§ What the exercise asks: The result should be an exact copy of every record, with no pictures kept.
::: Entries shown
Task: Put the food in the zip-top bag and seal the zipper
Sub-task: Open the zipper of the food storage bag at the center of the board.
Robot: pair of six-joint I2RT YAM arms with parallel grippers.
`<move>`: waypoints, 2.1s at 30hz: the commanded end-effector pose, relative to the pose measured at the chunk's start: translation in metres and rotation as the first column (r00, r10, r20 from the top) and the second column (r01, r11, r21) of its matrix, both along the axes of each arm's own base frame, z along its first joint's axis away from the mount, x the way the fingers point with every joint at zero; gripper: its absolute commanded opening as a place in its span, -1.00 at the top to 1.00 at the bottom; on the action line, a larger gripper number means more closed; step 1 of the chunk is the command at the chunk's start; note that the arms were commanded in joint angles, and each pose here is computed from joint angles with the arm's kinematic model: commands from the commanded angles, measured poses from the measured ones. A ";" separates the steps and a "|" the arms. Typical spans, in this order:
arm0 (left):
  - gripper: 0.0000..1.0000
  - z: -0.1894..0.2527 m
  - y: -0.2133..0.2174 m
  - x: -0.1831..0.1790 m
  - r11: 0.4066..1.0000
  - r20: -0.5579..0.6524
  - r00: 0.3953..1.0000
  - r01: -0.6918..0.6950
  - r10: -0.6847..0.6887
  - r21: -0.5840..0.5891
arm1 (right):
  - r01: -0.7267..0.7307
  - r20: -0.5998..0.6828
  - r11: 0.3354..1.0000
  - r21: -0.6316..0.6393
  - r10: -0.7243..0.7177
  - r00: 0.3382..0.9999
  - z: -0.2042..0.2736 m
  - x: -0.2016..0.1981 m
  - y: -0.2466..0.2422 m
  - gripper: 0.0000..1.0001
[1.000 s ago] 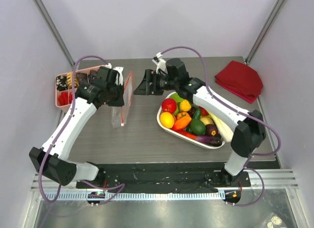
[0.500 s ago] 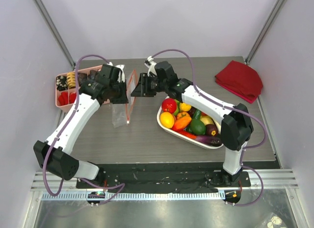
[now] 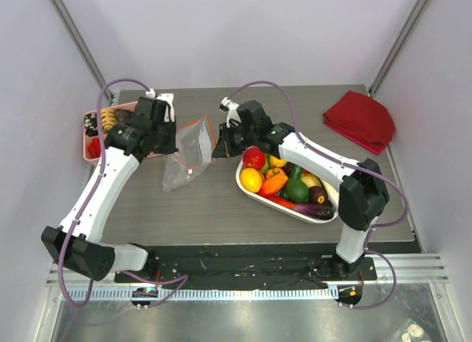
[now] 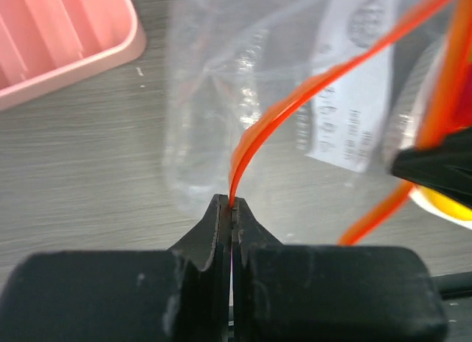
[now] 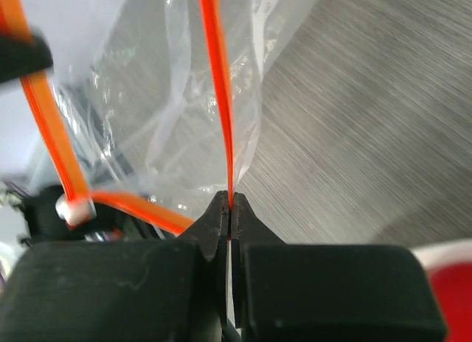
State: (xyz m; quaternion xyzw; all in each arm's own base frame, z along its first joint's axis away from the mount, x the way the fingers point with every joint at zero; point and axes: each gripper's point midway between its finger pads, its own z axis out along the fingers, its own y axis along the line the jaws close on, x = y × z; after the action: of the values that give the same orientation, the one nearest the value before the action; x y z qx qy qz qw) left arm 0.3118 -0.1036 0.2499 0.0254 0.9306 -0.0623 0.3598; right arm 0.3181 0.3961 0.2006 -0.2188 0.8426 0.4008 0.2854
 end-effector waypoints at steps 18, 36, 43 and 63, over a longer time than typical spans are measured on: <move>0.61 -0.007 -0.025 -0.012 0.971 -0.032 0.972 0.232 -0.234 -0.052 | -0.319 0.137 0.948 0.007 0.315 0.939 0.055 -0.063 -0.019 0.98; 1.00 -0.010 -0.007 -0.036 0.972 -0.083 0.968 0.237 -0.236 0.003 | -0.163 0.132 0.983 -0.089 0.174 0.976 0.036 -0.026 -0.076 0.98; 1.00 -0.030 -0.020 -0.040 0.965 -0.152 0.953 0.255 -0.261 -0.062 | -0.174 0.192 0.978 -0.116 0.194 0.962 0.046 -0.020 -0.085 0.55; 1.00 -0.017 -0.019 -0.005 0.990 -0.135 0.981 0.140 -0.142 -0.025 | 0.004 0.335 0.969 -0.249 0.082 0.939 0.058 0.031 -0.132 -0.78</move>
State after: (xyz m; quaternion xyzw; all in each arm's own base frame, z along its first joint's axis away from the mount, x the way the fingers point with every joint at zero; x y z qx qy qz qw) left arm 0.2929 -0.1308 0.2055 0.1000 0.9563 -0.1193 0.2476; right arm 0.3427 0.2740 0.2338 -0.3244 0.8335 0.2787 0.3498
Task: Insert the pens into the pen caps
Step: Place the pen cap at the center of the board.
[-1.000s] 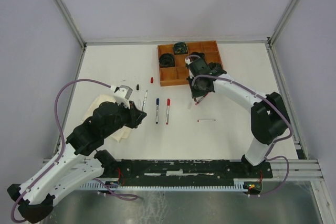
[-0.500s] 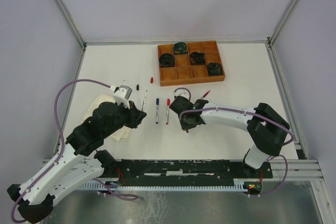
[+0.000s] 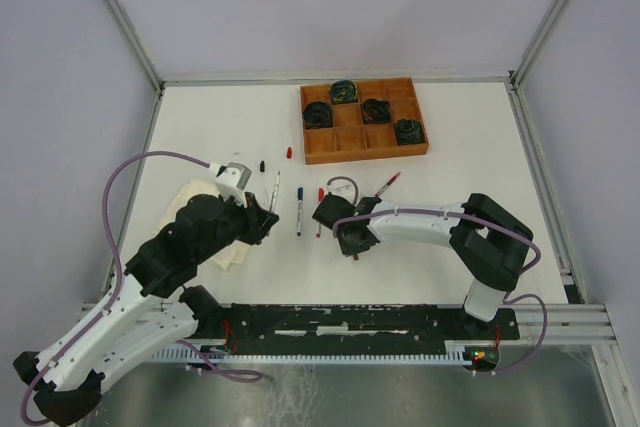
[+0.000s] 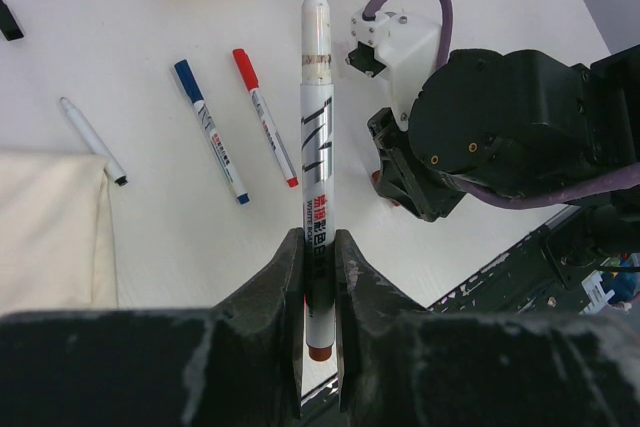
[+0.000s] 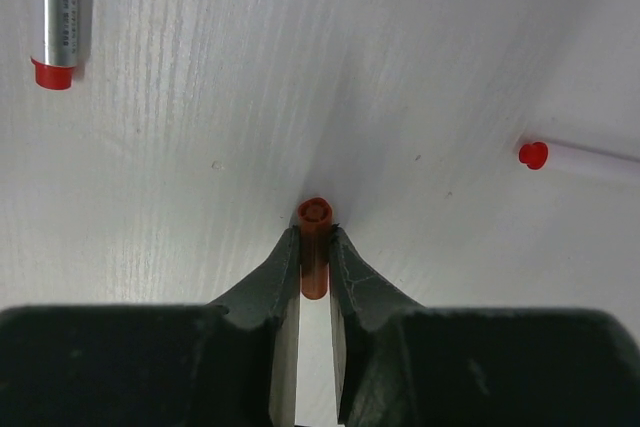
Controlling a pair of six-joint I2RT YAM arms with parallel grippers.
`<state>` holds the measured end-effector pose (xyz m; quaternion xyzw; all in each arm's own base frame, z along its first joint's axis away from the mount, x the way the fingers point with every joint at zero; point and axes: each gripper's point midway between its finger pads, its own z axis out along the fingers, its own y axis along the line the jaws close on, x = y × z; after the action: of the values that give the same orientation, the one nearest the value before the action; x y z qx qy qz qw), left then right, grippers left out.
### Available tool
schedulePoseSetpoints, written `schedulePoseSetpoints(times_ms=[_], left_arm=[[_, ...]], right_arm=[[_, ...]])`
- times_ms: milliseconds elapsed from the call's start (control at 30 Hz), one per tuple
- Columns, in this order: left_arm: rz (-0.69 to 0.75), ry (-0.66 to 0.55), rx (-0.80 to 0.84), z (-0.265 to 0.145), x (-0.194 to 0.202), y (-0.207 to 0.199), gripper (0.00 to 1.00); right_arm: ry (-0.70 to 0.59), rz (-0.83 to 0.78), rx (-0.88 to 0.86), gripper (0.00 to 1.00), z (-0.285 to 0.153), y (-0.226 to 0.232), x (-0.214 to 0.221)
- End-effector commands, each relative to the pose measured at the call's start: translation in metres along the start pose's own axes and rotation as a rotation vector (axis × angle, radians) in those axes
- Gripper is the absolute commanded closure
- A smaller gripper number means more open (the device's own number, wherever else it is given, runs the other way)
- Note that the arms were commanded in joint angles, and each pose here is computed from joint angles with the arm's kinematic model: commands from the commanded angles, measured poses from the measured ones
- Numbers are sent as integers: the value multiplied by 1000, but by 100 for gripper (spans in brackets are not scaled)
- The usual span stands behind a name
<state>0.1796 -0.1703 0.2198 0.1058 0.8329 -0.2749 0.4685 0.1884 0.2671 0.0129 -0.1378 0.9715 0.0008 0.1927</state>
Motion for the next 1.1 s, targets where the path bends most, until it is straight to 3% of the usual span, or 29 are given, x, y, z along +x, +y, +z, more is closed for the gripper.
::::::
§ Task response:
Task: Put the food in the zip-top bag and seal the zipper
Sub-task: Open the zipper of the food storage bag at the center of the board.
Robot: pair of six-joint I2RT YAM arms with parallel grippers.
`<move>`: waypoints, 2.1s at 30hz: the commanded end-effector pose, relative to the pose measured at the chunk's start: translation in metres and rotation as the first column (r00, r10, r20 from the top) and the second column (r01, r11, r21) of its matrix, both along the axes of each arm's own base frame, z along its first joint's axis away from the mount, x the way the fingers point with every joint at zero; gripper: its absolute commanded opening as a place in its span, -1.00 at the top to 1.00 at the bottom; on the action line, a larger gripper number means more closed; step 1 of the chunk is the command at the chunk's start; note that the arms were commanded in joint angles, and each pose here is computed from joint angles with the arm's kinematic model: commands from the commanded angles, measured poses from the measured ones. A ";" separates the steps and a "|" the arms. Typical spans, in this order:
arm0 (left):
  - gripper: 0.0000..1.0000
  - z: -0.1894..0.2527 m
  - y: -0.2133..0.2174 m
  - x: -0.1831..0.1790 m
  - r11: 0.4066..1.0000
  - r20: -0.5579..0.6524
  - r00: 0.3953..1.0000
  - r01: -0.6918..0.6950
  - r10: -0.6847..0.6887
  - r21: -0.5840..0.5891
arm1 (right):
  - r01: -0.7267..0.7307
  - r20: -0.5998..0.6828
  - r11: 0.3354..1.0000
  - r21: -0.6316..0.6393
  - r10: -0.7243..0.7177
  - r00: 0.3382..0.9999
  - z: -0.2042..0.2736 m
  - x: -0.2016..0.1981 m
  - y: -0.2466..0.2422 m
  - gripper: 0.0000..1.0001
[1.000 s ago] 
[0.500 s ago] 
[now] 
[now] 
[now] 
State: (xyz m; quaternion xyzw; all in each arm's own base frame, z along its first joint's axis away from the mount, x the way the fingers point with every joint at zero; point and axes: each gripper's point midway between its finger pads, its own z axis out along the fingers, its own y axis along the line the jaws close on, x = y × z; after the action: of the values that give the same orientation, the one nearest the value before the action; x y z qx qy qz qw) left arm 0.3118 -0.1036 0.2499 0.0254 0.9306 -0.0623 0.3598; right arm 0.3181 0.3961 0.2006 -0.2188 0.8426 0.4008 0.2854
 end-effector waypoints at steps 18, 36, 43 and 63, over a longer time than typical spans are measured on: <move>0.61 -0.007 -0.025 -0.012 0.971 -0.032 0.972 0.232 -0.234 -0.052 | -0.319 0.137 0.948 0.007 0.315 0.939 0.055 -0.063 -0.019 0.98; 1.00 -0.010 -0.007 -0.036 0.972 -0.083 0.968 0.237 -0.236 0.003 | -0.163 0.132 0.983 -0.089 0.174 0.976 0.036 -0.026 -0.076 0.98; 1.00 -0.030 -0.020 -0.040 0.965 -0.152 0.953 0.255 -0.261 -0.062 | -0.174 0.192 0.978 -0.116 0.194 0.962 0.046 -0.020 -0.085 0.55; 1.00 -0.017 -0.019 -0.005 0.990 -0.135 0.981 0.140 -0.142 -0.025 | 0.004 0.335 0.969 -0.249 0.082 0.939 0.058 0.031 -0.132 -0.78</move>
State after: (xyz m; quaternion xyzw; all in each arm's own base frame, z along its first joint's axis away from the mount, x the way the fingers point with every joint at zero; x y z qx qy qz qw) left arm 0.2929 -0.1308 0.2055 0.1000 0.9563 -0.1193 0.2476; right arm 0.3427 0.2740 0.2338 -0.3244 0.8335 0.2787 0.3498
Task: Insert the pens into the pen caps
Step: Place the pen cap at the center of the board.
[-1.000s] 
[-0.500s] 
[+0.000s] 
[+0.000s] 
[+0.000s] 
Controlling a pair of six-joint I2RT YAM arms with parallel grippers.
`<state>` holds the measured end-effector pose (xyz m; quaternion xyzw; all in each arm's own base frame, z along its first joint's axis away from the mount, x the way the fingers point with every joint at zero; point and axes: each gripper's point midway between its finger pads, its own z axis out along the fingers, its own y axis along the line the jaws close on, x = y × z; after the action: of the values that give the same orientation, the one nearest the value before the action; x y z qx qy qz qw), left then right, grippers left out.
### Available tool
schedulePoseSetpoints, written `schedulePoseSetpoints(times_ms=[_], left_arm=[[_, ...]], right_arm=[[_, ...]])`
- times_ms: milliseconds elapsed from the call's start (control at 30 Hz), one per tuple
- Columns, in this order: left_arm: rz (-0.69 to 0.75), ry (-0.66 to 0.55), rx (-0.80 to 0.84), z (-0.265 to 0.145), x (-0.194 to 0.202), y (-0.207 to 0.199), gripper (0.00 to 1.00); right_arm: ry (-0.70 to 0.59), rz (-0.83 to 0.78), rx (-0.88 to 0.86), gripper (0.00 to 1.00), z (-0.285 to 0.153), y (-0.226 to 0.232), x (-0.214 to 0.221)
- End-effector commands, each relative to the pose measured at the call's start: translation in metres along the start pose's own axes and rotation as a rotation vector (axis × angle, radians) in those axes
- Gripper is the absolute commanded closure
- A smaller gripper number means more open (the device's own number, wherever else it is given, runs the other way)
- Note that the arms were commanded in joint angles, and each pose here is computed from joint angles with the arm's kinematic model: commands from the commanded angles, measured poses from the measured ones
- Numbers are sent as integers: the value multiplied by 1000, but by 100 for gripper (spans in brackets are not scaled)
- The usual span stands behind a name
<state>0.1796 -0.1703 0.2198 0.1058 0.8329 -0.2749 0.4685 0.1884 0.2671 0.0129 -0.1378 0.9715 0.0008 0.1927</state>
Motion for the next 1.1 s, targets where the path bends most, until it is straight to 3% of the usual span, or 29 are given, x, y, z along +x, +y, +z, more is closed for the gripper.

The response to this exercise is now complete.